Era uma vez um país corrupto
Era uma vez…
Num distante ponto do planeta, um país chamado Pau.
Dominado por uma elite branca corrupta, Pau nunca quis saber de igualdade.
Majoritariamente negro, Pau tem um senado com 80% de homens brancos.
Dos 81 senadores, 47 já foram ou são investigados por algum tipo de malfeito.
Todos eles votam contra a corrupção.
Pau é um lugar diferente.
Até uma social-democracia mequetrefe, baseada numa dose de assistencialismo e noutra de compromisso com os ricos, parece comunismo puro aos olhos dos conservadores de Pau.
Depois de alguns anos de pequena redistribuição de renda, a elite de Pau foi para o pau.
Arranjou um pretexto para derrubar a presidente do país.
Que pretexto? A corrupção. Assunto por demais conhecido dos donos de Pau.
Durante a sua última longa ditadura militar, a corrupção foi resolvida do modo genial e definitivo: a imprensa foi proibida de falar dela. Num passe de mágica, deixou de existir.
E foi assim que corruptos derrubaram, sob acusação de corrupção administrativa, a presidente.
Fizeram isso com ajuda da velha mídia, sempre presente em golpes, que convenceu a parte mais crédula da população de algo incrível: nunca teria havido tanta corrupção em Pau.

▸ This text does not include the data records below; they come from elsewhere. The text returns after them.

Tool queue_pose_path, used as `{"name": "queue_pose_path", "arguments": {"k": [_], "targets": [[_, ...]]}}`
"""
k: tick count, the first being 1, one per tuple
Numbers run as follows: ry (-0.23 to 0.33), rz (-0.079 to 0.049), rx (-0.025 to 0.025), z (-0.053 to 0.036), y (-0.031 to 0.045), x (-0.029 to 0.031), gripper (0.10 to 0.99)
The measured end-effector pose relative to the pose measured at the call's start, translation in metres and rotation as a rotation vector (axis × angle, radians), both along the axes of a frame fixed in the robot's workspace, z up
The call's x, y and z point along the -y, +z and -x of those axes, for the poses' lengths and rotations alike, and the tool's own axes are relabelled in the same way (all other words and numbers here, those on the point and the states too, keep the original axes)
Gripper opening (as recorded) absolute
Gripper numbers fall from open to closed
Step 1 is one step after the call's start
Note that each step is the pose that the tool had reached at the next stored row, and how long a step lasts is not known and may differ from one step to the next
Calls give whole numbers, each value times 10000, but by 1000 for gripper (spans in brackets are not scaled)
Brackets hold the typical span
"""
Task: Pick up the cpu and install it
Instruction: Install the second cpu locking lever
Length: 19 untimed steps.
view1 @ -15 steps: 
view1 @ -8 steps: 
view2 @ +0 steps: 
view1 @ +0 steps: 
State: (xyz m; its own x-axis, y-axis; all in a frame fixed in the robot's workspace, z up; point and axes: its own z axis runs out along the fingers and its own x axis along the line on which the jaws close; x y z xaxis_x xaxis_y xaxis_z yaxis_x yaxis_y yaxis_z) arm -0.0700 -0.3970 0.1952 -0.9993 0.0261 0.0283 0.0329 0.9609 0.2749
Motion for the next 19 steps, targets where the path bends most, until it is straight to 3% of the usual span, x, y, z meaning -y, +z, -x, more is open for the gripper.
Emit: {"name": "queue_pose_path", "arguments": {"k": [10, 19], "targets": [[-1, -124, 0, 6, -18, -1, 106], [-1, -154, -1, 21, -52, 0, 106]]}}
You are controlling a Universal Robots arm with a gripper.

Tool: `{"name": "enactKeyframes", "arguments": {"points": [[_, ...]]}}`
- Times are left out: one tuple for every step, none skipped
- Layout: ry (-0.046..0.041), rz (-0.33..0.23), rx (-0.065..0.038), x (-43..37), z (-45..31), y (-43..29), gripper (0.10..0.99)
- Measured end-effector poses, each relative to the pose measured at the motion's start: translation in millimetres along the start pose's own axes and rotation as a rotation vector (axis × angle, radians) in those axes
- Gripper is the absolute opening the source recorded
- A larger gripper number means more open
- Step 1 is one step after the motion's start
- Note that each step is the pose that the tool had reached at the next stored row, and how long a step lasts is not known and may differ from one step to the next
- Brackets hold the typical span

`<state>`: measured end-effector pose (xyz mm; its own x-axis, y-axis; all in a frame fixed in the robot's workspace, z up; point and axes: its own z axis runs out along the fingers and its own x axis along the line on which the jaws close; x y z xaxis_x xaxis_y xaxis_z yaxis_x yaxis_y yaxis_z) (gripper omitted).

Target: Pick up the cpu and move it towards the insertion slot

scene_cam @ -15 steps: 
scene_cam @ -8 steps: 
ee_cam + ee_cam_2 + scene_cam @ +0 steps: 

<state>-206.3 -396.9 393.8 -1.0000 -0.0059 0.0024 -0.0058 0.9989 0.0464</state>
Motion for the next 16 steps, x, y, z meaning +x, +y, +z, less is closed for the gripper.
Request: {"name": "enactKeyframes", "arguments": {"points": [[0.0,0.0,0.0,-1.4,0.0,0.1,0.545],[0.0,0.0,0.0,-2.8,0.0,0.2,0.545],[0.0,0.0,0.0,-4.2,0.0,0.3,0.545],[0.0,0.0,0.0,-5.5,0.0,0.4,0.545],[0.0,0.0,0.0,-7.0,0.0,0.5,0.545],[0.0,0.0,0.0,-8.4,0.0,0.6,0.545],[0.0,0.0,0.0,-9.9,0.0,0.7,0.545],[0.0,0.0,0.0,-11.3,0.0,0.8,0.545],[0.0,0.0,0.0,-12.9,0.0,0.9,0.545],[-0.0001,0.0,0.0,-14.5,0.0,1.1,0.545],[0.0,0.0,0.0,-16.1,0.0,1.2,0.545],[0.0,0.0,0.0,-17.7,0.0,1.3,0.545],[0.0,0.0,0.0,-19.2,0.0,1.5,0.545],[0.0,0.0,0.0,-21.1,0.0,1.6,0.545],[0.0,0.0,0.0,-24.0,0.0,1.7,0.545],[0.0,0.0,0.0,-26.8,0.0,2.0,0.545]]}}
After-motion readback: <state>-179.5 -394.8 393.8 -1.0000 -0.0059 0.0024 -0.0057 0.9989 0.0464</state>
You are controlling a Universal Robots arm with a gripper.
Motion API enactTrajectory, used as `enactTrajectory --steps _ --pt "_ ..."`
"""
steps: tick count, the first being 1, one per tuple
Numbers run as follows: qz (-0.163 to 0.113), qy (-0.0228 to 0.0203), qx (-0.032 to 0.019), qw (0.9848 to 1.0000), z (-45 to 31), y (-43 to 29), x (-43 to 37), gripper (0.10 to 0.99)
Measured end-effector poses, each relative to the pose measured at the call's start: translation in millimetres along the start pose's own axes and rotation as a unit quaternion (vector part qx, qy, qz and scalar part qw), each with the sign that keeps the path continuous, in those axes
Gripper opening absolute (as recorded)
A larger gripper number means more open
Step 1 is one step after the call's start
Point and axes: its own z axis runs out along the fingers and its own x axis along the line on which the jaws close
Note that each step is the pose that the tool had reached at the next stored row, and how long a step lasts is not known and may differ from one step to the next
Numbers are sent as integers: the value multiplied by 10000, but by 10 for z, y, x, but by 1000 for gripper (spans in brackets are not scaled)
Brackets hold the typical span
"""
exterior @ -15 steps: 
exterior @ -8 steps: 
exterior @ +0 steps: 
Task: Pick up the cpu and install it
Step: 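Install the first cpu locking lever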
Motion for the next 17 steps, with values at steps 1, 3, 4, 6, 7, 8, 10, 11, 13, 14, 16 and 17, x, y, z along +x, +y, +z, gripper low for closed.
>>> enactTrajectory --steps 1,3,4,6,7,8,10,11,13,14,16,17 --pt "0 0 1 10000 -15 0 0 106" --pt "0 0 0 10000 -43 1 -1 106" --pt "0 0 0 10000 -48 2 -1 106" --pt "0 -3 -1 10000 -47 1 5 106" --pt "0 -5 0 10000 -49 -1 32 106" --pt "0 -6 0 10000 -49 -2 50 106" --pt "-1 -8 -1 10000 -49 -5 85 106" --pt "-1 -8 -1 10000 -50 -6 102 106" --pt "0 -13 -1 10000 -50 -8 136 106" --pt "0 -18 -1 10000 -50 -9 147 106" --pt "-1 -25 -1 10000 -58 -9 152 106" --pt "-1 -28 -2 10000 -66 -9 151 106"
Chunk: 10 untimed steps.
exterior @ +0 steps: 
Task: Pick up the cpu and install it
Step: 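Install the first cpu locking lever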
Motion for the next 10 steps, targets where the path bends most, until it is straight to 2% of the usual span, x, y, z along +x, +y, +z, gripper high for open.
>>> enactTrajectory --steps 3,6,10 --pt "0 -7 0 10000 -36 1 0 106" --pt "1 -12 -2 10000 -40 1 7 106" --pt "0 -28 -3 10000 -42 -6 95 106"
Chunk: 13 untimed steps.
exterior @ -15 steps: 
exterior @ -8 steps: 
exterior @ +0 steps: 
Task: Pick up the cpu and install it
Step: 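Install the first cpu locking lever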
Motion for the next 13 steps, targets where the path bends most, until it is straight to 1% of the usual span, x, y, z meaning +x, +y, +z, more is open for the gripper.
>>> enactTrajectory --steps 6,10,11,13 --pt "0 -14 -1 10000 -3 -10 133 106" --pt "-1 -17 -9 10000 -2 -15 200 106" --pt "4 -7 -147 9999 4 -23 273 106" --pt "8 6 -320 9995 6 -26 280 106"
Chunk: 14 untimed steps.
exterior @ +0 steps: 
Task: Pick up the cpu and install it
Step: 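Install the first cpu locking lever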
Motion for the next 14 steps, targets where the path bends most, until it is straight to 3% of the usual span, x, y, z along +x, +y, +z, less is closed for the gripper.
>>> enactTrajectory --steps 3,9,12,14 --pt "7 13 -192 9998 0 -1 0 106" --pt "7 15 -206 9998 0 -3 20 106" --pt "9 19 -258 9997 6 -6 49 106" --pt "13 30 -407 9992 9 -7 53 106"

Para confundir e assustar os incautos, a oposição e a mídia sacudiram três espantalhos: corrupção, comunismo e incompetência. Pavimentaram a passagem para o futuro com material do passado.
A presidente foi afastada por ter praticado tudo que seus opositores sempre fizeram.
Só que não valia mais.
O passado tinha sido anistiado.
O presente virara crime.
A mudança da regra aconteceu no momento mais conveniente para a oposição, que, no julgamento da presidente, atuou – com objetividade, neutralidade e isenção – como acusador e juiz.
Em Pau, presidente é julgado jurídica e politicamente. Mas não é preciso provar o crime que se imputa ao acusado se ele for presidente da República. Em crimes comuns, sim.
Outra regra de ouro de Pau é a seguinte: a parte que se considerar lesada pode recorrer à Suprema Corte, que se julga tudo, até o lugar onde deve sentar cada um, menos o mérito da questão.
Mérito é coisa tão importante que não cabe recurso.
Se A, a parte interessada, diz tal coisa e B, a parte acusada, discorda, basta que A tenha maioria para vencer. Não cabe análise pela corte suprema da validade das alegações de A.
E foi assim que Pau se tornou uma das mais adiantadas repúblicas democráticas do planeta.
Uma das poucas onde golpe atende pelo nome de impeachment.
Em Pau, república presidencialista, derruba-se presidente por voto de desconfiança, como no parlamentarismo, mas não se convoca nova eleição. Assume o vice conspirador.
Pau é um lugar barroco.
Um híbrido de todas as coisas que não funcionam em outros lugares.